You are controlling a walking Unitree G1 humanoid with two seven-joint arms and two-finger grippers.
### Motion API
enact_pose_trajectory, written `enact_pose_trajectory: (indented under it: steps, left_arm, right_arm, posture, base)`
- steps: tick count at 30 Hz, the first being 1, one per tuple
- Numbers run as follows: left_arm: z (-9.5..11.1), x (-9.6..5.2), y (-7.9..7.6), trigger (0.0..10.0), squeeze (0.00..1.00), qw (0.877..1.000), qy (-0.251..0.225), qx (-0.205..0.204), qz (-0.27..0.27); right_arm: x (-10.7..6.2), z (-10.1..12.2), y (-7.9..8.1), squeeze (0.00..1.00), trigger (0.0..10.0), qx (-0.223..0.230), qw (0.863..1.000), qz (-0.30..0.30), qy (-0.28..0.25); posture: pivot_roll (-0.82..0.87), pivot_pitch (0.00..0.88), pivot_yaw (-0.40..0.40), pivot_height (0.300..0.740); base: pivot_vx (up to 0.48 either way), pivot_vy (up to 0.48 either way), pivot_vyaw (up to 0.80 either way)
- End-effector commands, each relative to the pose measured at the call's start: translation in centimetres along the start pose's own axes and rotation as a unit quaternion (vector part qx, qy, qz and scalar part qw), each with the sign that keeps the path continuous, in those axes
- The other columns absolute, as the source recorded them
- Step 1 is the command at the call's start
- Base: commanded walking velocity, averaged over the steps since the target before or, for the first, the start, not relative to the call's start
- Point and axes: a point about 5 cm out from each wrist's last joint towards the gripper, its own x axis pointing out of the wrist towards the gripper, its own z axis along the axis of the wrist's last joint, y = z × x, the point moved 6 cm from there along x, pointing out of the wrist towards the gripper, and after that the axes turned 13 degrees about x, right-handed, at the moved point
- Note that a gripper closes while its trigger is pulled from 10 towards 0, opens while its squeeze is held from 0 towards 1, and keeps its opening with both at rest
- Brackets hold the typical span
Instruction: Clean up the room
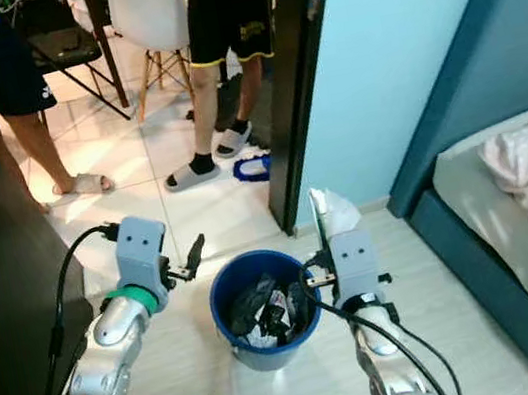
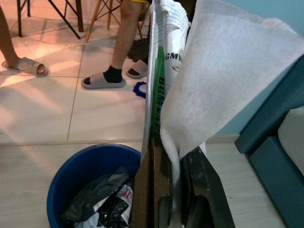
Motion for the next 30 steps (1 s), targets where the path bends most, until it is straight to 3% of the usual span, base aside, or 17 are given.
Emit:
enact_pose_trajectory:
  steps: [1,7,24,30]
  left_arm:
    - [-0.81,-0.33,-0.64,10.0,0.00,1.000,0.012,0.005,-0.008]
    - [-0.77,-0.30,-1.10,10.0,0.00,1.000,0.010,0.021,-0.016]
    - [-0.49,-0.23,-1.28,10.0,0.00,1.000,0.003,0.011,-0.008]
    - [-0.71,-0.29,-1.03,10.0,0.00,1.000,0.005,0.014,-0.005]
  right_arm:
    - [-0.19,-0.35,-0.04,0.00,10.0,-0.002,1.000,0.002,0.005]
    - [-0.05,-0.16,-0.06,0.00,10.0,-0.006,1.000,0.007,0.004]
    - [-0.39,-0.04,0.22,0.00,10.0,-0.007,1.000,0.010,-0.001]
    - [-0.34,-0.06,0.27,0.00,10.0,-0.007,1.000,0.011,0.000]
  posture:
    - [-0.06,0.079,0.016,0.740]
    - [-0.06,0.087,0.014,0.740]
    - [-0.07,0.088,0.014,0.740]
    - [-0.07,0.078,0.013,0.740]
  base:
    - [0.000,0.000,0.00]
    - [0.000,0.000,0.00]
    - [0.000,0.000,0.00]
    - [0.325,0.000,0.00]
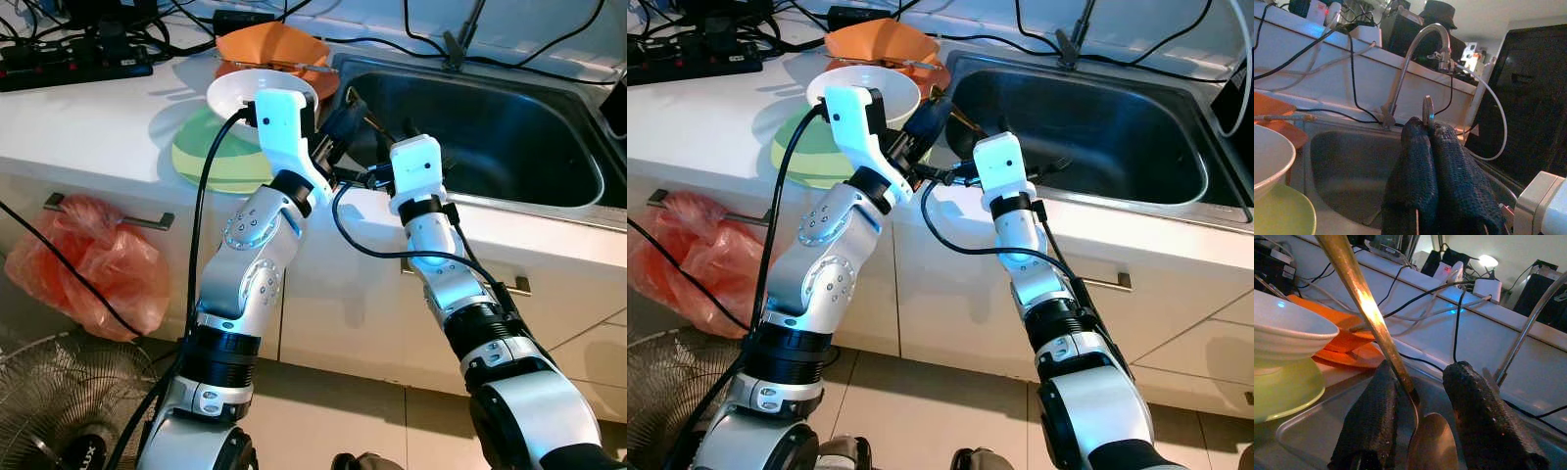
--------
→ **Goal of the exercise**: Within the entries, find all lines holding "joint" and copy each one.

→ **Solution to the problem**:
You are controlling a walking Unitree G1 humanoid with two seven-joint arms and two-finger grippers.
- Point and axes: a point about 5 cm out from each wrist's last joint towards the gripper, its own x axis pointing out of the wrist towards the gripper, its own z axis along the axis of the wrist's last joint, y = z × x, the point moved 6 cm from there along x, pointing out of the wrist towards the gripper, and after that the axes turned 13 degrees about x, right-handed, at the moved point

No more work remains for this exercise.